To stirred concentrated sulfuric acid (2 mL) at ca. 20 °C was added 4,5,6-trichloropyrimidine-2-carbonitrile (1) (104 mg, 0.500 mmol), and the mixture was stirred at this temperature until complete consumption of the starting material (TLC, 6 h). The mixture was then poured into crushed ice and the mixture was then extracted with DCM (5 × 10 mL) and dried (Na2SO4). The solvent was then evaporated in vacuo to give the title compound 5 (103 mg, 91%) as colorless plates, mp 162–164 °C (from c-hexane/DCE); Rf 0.21 (DCM); (found: C, 26.47; H, 0.72; N, 18.43. C5H2Cl3N3O requires C, 26.52; H, 0.89; N, 18.56%); λmax(DCM)/nm 245 (log ε 3.01), 265 inf (2.84); vmax/cm−1 3402w, 3291w, 3219w and 3167w (N-H), 1686s (C=O), 1601m, 1508m, 1497s, 1439w, 1304s, 1234w, 1111w, 1055m, 881w, 822m, 808s, 760m; δH(500 MHz; CDCl3) 7.53 (1H, br s, NH2), 6.33 (1H, br s, NH2); δC(125 MHz; CDCl3) 161.3 (Cq), 160.8 (Cq), 153.5 (Cq), 131.4 (Cq); δH[500 MHz; (CD3)2CO] 8.04 (1H, br s, NH2), 7.32 (1H, br s, NH2); δC[125 MHz; (CD3)2CO] 161.9 (Cq), 160.6 (Cq), 155.8 (Cq), 131.1 (Cq); m/z (MALDI-TOF) 229 (M+ + 4, 34%), 226 (M+ − H + 2, 100%), 224 (M+ − H, 91), 207 (M+ − H2O, 37).

Supplementary Materials

The following are available online: mol file, IR, mass spectrometry, 1H and 13C NMR spectra in CDCl3 and (CD3)2CO, UV/Vis spectrum.

Author Contributions

P.A.K. and A.S.K. conceived the experiments; A.S.K. designed and performed the experiments, analyzed the data and wrote the paper.
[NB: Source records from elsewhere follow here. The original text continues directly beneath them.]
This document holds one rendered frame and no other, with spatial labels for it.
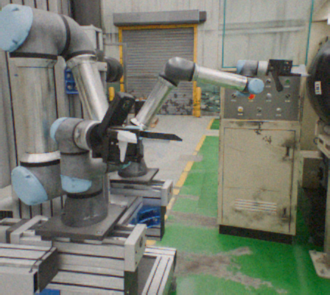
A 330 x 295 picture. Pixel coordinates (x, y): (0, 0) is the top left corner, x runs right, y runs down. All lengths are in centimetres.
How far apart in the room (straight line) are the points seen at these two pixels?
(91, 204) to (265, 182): 153
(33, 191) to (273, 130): 169
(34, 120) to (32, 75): 12
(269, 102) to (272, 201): 72
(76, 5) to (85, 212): 75
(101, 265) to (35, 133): 47
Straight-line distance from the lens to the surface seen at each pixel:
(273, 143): 223
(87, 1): 126
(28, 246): 117
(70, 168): 81
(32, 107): 90
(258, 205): 236
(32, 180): 90
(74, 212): 104
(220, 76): 148
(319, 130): 199
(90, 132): 71
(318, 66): 164
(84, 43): 96
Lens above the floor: 117
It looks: 10 degrees down
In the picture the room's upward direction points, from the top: straight up
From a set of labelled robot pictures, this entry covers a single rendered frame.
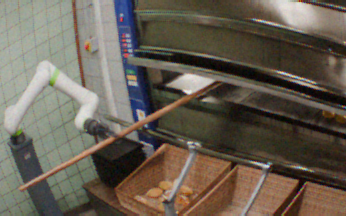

All authors have read and agreed to the published version of the manuscript.

Funding

This research was funded by the Cyprus Research Promotion Foundation, grant numbers ΣΤΡΑΤΗΙΙ/0308/06, NEKYP/0308/02 ΥΓΕΙΑ/0506/19 and ΕΝΙΣΧ/0308/83.

Acknowledgments

The authors thank the following organizations and companies in Cyprus for generous donations of chemicals and glassware: The State General Laboratory, the Agricultural Research Institute, the Ministry of Agriculture, MedoChemie Ltd., Medisell Ltd., and Biotronics Ltd. Furthermore, we thank the A. G. Leventis Foundation for helping to establish the NMR facility at the University of Cyprus.

Conflicts of Interest

The authors declare no conflict of interest. The funders had no role in the design of the study; in the collection, analyses, or interpretation of data; in the writing of the manuscript, or in the decision to publish the results.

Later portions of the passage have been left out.